## EXERCISE GOAL
Filter out every line below that lacks "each", and copy the rest.

## INFORMATION SHOWN
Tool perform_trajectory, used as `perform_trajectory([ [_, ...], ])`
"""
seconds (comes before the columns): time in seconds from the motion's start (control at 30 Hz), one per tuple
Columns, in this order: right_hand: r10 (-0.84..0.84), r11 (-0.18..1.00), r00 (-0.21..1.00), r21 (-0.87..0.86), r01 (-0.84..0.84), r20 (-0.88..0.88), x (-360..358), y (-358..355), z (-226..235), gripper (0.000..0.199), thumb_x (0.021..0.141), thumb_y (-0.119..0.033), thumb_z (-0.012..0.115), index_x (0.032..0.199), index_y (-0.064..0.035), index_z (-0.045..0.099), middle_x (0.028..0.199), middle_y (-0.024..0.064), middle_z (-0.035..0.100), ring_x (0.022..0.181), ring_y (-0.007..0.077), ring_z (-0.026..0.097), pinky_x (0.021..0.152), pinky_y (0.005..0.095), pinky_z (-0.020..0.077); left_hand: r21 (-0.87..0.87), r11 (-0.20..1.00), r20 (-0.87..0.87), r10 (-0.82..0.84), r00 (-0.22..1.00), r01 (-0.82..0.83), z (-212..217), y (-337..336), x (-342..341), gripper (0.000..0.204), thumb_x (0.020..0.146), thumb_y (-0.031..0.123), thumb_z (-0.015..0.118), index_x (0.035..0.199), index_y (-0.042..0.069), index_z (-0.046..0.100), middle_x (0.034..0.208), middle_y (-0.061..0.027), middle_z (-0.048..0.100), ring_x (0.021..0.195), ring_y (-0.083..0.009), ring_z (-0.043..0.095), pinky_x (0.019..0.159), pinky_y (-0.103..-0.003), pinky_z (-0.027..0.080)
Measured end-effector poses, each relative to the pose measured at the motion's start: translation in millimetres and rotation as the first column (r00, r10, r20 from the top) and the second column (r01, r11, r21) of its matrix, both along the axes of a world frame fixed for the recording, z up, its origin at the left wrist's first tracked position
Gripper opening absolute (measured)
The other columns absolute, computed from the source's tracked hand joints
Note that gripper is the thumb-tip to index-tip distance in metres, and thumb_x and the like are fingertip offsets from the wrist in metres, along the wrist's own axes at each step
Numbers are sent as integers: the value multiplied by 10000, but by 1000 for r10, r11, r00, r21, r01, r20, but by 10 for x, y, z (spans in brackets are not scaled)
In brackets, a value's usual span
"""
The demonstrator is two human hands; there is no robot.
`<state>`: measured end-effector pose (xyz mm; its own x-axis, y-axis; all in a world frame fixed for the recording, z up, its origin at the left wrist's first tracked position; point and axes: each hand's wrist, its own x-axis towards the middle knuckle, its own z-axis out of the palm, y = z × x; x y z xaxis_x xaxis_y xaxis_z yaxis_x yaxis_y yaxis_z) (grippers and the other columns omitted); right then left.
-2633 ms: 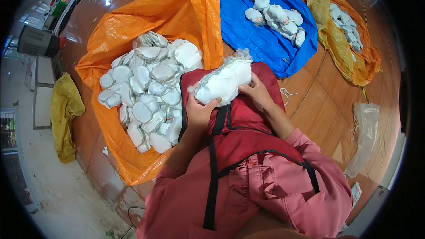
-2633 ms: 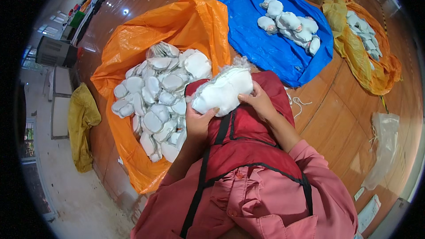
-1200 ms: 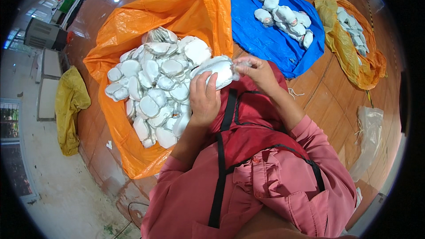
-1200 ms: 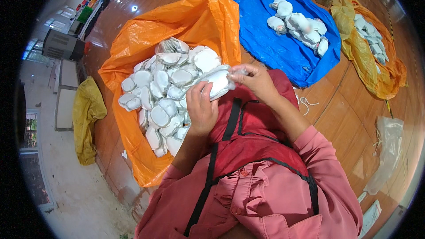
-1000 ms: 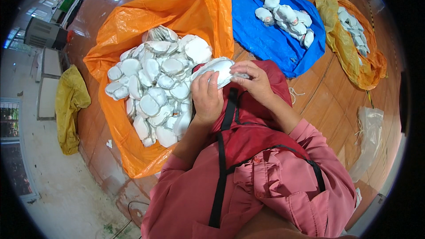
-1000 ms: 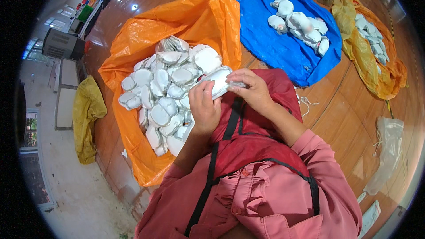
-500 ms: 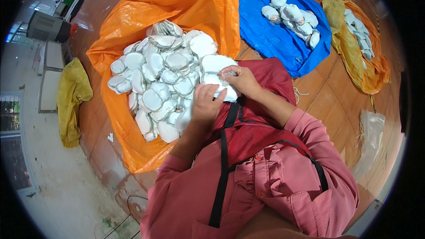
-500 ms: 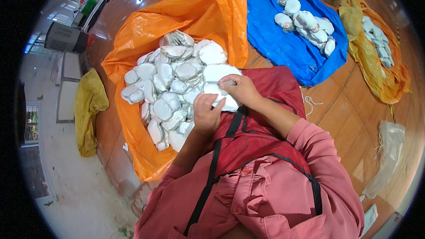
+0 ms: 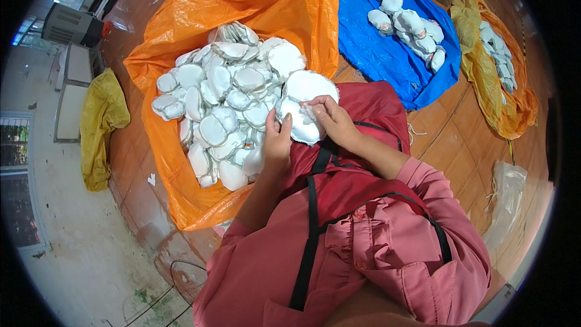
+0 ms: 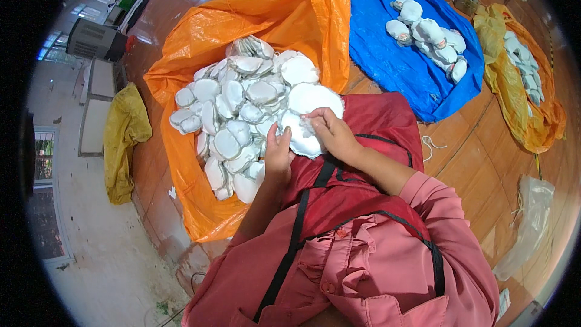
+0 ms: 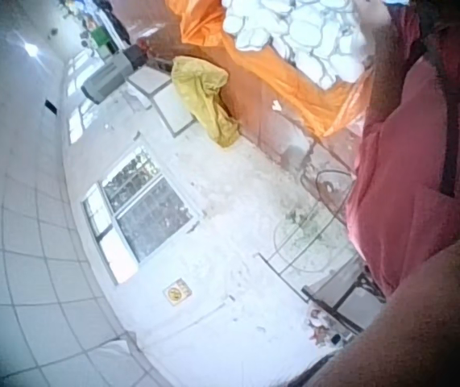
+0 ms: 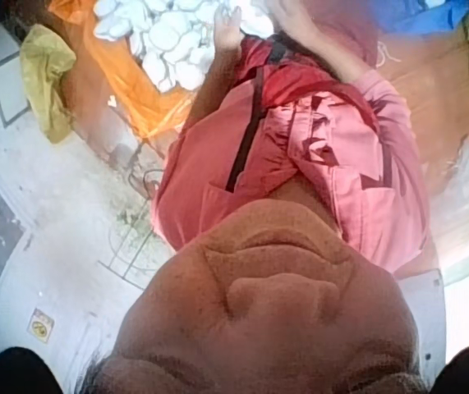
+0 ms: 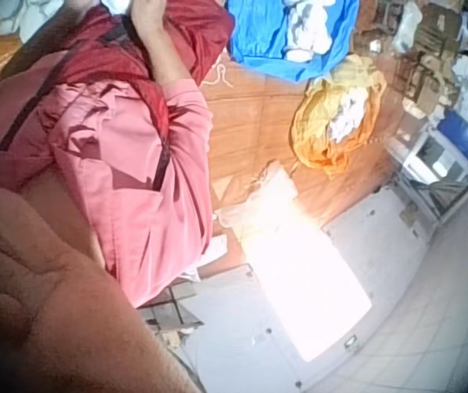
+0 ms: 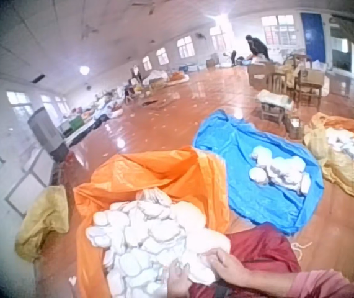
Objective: The person sits on the floor and repeatedly stuffs white fabric pieces into white sock-like items, then ties them closed. The finished items are placed on a blue tarp nearby. The person handles the items one at a time and continues the process throughout the clip.
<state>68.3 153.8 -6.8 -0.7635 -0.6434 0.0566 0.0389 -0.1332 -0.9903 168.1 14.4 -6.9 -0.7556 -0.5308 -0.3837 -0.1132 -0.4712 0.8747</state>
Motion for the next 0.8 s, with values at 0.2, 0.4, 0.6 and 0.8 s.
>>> perform_trajectory([
  [0.2,-95,989,964,87,120,-248,51,-7,-86,112,840,-5,615,945,13,651,1032,125,634,962,244,606,836,331,484,-277,954,128,-80,989,113,-26,-43,-189,707,919,351,635,1414,-57,337,1326,-222,502,1177,-258,511,986,-339,413],
  [0.4,105,974,861,225,11,-497,-35,127,-80,131,806,-31,639,930,-17,678,916,158,589,867,323,579,761,387,476,-312,946,190,-27,981,87,43,18,-227,656,915,319,644,1390,-45,373,1282,-206,532,1147,-245,523,971,-327,420],
  [0.6,323,916,701,395,-63,-636,34,194,114,177,860,-153,612,945,-19,690,860,165,557,855,343,565,758,424,466,-322,942,146,-50,988,95,51,35,-221,569,913,315,644,1319,-37,456,1217,-184,584,1084,-242,563,938,-339,440],
  [0.8,370,892,770,429,-139,-520,-132,174,138,191,873,-158,624,1001,-21,658,818,136,591,792,282,602,708,405,487,-442,880,249,-66,966,174,14,13,-226,533,902,327,637,1271,-32,500,1160,-213,623,1054,-286,599,914,-375,450],
])
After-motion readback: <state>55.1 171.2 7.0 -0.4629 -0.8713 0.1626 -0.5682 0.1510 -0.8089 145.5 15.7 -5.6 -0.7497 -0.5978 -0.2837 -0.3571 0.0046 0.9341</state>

## EXERCISE RESPONSE
Measured end-effector poses, each relative to the pose measured at the motion's start: translation in millimetres and rotation as the first column (r00, r10, r20 from the top) and the second column (r01, r11, r21) of its matrix, both along the axes of a world frame fixed for the recording, z up, its origin at the left wrist's first tracked position
Note that gripper is the thumb-tip to index-tip distance in metres, and thumb_x and the like are fingertip offsets from the wrist in metres, along the wrist's own axes at each step
`<state>`: measured end-effector pose (xyz mm; its own x-axis, y-axis; all in a world frame fixed for the recording, z up, its origin at the left wrist's first tracked position; point and axes: each hand's wrist, its own x-axis towards the middle knuckle, its own z-axis out of the palm, y = z × x; x y z xaxis_x xaxis_y xaxis_z yaxis_x yaxis_y yaxis_z) (grippers and the other columns omitted); right then left.

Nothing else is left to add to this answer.